First Feast on Blubber
Whale fall

First Feast on Blubber

At roughly 2,500 metres below the surface, where pressure exceeds 250 atmospheres and the last photon of sunlight faded thousands of metres above, a freshly sunken whale transforms a barren silt plain into one of the ocean's most violent feasts. The carcass sprawls immense on the seafloor, its torn flanks exposing ivory slabs of blubber and deep crimson muscle, and the surrounding water erupts in cold cyan-blue bioluminescence wherever disturbed scavengers collide with flesh and sediment — each flash briefly tracing the waxy folds of skin, the gouged sediment, the writhing knots of hagfishes burrowing deep into the wounds. Sleeper sharks, heavy-bodied and scarred, wheel through the darkness in slow arcs, their slate-gray mass emerging and dissolving at the edges of the living light as they tear strips from the exposed flank, their biology tuned to extreme cold and near-zero oxygen metabolism.

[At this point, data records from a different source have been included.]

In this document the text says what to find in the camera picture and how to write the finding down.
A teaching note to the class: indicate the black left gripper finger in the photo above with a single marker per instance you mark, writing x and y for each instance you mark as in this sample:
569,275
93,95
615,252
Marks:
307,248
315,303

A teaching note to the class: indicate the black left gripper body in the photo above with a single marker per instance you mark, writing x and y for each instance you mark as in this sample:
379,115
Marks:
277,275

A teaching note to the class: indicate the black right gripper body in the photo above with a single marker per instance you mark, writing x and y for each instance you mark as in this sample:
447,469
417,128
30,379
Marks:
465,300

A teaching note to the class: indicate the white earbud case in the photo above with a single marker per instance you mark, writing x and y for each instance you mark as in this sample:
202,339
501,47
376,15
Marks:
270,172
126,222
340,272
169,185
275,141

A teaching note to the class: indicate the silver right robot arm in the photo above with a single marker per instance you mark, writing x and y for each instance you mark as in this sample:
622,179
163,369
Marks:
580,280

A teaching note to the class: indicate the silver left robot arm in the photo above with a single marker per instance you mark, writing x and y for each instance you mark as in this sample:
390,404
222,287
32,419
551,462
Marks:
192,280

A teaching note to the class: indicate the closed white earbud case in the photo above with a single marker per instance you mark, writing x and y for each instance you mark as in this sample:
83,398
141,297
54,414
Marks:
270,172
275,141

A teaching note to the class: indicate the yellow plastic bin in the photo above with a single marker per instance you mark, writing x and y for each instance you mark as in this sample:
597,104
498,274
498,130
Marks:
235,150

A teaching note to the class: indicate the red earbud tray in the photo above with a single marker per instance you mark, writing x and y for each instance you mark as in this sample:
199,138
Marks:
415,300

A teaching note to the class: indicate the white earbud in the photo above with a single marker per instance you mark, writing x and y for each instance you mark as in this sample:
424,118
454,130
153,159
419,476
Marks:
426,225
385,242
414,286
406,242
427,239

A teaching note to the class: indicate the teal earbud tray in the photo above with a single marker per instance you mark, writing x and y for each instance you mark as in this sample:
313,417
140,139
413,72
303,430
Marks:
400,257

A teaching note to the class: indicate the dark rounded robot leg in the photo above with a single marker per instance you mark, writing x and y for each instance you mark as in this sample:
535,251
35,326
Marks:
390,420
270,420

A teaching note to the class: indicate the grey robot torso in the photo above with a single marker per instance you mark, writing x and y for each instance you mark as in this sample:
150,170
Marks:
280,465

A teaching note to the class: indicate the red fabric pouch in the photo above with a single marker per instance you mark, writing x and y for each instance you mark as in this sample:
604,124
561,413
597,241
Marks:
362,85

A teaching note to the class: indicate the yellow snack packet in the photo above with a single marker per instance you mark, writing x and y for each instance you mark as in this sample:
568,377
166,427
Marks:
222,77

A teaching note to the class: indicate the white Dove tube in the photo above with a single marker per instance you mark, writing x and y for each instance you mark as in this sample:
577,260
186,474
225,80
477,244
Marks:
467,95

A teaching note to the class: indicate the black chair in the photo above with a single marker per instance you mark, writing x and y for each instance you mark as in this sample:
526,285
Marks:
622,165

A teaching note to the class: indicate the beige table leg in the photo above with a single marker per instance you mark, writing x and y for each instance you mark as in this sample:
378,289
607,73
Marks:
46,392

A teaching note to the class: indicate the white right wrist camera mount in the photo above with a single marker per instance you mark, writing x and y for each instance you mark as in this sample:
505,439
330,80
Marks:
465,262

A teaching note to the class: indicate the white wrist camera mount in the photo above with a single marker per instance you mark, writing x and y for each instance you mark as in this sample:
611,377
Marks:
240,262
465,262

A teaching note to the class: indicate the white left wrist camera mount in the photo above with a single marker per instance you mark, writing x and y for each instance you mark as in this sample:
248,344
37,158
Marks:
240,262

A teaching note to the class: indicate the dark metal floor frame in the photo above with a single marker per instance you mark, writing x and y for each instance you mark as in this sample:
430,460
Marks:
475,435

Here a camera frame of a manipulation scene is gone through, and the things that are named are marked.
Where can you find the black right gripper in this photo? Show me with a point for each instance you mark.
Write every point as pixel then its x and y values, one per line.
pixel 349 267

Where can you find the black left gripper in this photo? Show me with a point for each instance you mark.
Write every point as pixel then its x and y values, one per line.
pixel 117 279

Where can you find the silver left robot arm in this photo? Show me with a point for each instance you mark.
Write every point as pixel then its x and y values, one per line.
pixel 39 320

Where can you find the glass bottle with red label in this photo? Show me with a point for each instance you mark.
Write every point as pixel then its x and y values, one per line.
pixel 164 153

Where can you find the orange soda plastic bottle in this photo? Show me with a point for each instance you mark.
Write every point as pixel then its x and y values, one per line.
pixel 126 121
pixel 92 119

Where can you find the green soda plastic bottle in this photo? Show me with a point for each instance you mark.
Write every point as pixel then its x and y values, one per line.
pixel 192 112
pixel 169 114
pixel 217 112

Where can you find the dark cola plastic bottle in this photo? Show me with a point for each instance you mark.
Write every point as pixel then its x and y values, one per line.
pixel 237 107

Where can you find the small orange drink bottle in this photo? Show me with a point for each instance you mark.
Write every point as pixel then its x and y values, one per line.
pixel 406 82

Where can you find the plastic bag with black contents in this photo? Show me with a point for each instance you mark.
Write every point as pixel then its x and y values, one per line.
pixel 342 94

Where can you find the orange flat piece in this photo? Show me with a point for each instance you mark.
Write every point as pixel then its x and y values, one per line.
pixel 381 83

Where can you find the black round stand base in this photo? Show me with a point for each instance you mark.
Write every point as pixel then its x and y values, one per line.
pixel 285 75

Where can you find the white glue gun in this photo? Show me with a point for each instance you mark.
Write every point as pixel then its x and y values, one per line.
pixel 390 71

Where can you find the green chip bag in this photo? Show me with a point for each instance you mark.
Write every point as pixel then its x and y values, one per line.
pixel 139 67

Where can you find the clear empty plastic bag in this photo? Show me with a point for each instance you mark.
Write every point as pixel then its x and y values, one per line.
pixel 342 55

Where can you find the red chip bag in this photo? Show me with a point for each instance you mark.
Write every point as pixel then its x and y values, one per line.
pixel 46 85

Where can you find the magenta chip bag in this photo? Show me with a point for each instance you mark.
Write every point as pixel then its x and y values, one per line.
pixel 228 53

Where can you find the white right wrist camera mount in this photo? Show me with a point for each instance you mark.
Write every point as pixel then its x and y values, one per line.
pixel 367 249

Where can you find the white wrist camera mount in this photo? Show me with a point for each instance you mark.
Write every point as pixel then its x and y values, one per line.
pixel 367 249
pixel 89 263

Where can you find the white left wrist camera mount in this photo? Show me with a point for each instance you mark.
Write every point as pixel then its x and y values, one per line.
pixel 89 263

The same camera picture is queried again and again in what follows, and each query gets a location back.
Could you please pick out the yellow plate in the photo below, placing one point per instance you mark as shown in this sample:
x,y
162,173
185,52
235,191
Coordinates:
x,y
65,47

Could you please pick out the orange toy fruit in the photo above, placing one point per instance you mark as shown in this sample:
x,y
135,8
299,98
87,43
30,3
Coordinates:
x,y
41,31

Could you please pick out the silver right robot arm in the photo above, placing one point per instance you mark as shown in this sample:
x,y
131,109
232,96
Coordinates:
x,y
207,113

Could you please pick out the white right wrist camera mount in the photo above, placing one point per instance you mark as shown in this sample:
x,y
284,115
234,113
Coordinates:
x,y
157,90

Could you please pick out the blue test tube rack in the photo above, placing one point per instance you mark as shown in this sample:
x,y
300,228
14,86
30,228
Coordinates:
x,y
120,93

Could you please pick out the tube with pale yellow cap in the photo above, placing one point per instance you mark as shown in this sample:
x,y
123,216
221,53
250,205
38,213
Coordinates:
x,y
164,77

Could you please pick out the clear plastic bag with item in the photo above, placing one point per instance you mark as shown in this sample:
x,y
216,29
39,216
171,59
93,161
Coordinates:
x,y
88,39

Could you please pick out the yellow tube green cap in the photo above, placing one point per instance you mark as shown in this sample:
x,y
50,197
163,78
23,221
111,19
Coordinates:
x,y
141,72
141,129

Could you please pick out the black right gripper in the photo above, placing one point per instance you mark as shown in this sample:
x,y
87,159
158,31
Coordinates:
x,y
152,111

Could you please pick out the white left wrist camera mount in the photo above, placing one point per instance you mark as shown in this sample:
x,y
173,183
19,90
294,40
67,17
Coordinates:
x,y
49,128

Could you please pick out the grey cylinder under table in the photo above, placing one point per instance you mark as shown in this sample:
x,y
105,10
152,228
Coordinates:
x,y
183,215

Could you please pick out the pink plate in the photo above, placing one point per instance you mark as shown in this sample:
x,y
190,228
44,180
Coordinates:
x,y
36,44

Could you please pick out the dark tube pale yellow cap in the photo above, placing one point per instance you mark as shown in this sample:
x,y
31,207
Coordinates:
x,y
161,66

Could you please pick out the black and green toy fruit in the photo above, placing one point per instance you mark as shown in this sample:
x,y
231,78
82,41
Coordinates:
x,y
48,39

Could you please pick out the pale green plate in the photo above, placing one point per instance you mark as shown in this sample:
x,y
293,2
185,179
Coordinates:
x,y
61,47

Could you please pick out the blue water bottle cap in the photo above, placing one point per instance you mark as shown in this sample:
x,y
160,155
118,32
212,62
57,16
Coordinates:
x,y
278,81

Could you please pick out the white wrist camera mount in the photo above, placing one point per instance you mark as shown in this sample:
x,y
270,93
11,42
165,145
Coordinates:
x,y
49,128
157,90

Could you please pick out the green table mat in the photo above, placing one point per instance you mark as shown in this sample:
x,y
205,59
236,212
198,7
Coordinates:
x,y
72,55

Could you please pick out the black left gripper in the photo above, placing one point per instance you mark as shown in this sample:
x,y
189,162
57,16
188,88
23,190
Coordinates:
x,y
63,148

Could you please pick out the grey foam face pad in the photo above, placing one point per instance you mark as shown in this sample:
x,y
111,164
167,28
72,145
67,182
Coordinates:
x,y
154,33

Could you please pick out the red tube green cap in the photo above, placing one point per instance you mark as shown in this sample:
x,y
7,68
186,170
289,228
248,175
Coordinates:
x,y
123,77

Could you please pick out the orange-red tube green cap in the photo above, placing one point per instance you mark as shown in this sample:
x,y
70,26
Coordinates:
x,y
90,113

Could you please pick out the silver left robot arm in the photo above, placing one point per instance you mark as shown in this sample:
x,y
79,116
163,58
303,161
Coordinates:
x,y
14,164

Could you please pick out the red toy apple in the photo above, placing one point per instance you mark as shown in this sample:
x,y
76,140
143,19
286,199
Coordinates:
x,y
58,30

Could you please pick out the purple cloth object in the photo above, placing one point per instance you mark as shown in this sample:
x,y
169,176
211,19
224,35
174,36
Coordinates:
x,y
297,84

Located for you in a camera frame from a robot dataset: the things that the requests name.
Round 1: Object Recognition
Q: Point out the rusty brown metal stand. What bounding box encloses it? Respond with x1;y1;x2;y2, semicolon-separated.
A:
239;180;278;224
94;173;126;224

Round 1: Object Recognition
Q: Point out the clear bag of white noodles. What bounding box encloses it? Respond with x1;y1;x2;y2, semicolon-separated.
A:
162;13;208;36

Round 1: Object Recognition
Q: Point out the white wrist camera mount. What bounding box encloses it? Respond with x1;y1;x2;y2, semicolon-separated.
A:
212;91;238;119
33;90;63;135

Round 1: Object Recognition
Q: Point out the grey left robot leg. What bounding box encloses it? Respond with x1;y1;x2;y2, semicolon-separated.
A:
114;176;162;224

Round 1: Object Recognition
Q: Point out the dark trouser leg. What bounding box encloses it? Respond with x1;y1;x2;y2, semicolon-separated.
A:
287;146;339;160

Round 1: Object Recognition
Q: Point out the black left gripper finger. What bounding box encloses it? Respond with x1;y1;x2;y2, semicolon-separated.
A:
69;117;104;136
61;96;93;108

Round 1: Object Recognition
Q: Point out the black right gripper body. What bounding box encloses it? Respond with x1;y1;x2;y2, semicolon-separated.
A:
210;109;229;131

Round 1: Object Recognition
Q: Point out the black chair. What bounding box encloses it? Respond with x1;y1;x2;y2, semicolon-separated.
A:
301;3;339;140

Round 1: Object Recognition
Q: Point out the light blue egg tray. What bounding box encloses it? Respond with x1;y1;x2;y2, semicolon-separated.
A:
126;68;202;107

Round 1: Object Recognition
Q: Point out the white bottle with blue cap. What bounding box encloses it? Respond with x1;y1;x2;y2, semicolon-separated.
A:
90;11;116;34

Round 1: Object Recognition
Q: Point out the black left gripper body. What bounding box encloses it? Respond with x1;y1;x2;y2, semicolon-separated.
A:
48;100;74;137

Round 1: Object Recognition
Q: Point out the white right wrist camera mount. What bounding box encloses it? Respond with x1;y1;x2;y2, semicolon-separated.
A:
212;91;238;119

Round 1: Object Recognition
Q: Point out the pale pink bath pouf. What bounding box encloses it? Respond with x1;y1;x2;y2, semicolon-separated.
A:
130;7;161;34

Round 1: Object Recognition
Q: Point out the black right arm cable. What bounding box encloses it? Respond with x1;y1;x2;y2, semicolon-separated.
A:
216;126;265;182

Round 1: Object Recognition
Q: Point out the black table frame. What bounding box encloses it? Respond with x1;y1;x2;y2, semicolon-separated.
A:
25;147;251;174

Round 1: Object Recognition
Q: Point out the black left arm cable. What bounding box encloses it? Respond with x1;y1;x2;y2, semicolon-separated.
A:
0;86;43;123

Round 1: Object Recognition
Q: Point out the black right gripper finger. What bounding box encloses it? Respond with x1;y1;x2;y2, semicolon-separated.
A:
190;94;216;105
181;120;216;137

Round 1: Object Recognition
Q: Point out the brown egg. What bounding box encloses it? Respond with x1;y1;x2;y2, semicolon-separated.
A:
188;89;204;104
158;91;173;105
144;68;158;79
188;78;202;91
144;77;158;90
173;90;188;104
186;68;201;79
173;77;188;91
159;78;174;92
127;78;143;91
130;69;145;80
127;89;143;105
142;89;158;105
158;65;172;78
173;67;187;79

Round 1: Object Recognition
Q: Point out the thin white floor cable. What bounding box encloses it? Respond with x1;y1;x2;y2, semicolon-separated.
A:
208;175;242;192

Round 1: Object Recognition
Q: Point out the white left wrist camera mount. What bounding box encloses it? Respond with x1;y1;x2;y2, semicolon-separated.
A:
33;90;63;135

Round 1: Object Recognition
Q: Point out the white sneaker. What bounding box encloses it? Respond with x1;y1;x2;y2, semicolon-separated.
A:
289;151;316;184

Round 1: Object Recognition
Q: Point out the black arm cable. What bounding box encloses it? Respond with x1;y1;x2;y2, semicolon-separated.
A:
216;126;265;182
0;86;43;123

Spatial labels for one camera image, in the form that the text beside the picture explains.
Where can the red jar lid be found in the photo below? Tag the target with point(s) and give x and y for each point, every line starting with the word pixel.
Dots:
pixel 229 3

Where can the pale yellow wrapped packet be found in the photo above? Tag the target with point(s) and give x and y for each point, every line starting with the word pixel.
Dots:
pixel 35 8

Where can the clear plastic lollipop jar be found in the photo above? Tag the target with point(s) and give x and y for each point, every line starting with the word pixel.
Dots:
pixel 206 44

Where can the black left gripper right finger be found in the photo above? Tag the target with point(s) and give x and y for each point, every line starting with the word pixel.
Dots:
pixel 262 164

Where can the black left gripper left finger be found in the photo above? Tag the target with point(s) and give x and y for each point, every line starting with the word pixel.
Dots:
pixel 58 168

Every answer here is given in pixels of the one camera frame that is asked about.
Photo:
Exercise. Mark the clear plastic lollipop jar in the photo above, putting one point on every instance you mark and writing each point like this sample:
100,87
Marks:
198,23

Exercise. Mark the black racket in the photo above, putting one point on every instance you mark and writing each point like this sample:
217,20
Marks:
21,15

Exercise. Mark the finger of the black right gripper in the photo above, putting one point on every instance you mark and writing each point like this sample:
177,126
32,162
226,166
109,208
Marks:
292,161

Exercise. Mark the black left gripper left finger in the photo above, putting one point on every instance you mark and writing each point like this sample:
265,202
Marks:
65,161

Clouds of fine silt drift upward from the churned seafloor, merging with the perpetual marine snow descending from the water column above, as countless smaller scavengers boil across the carcass edge, each disturbance triggering another pulse of bioluminescent light that maps the scene and then retreats into absolute black. This is the first stage of a succession that will bind this patch of seafloor for decades — the mobile-scavenger feast that precedes enrichment, bacterial mats, and eventually a chemosynthetic reef built on the mineral architecture of the bones themselves.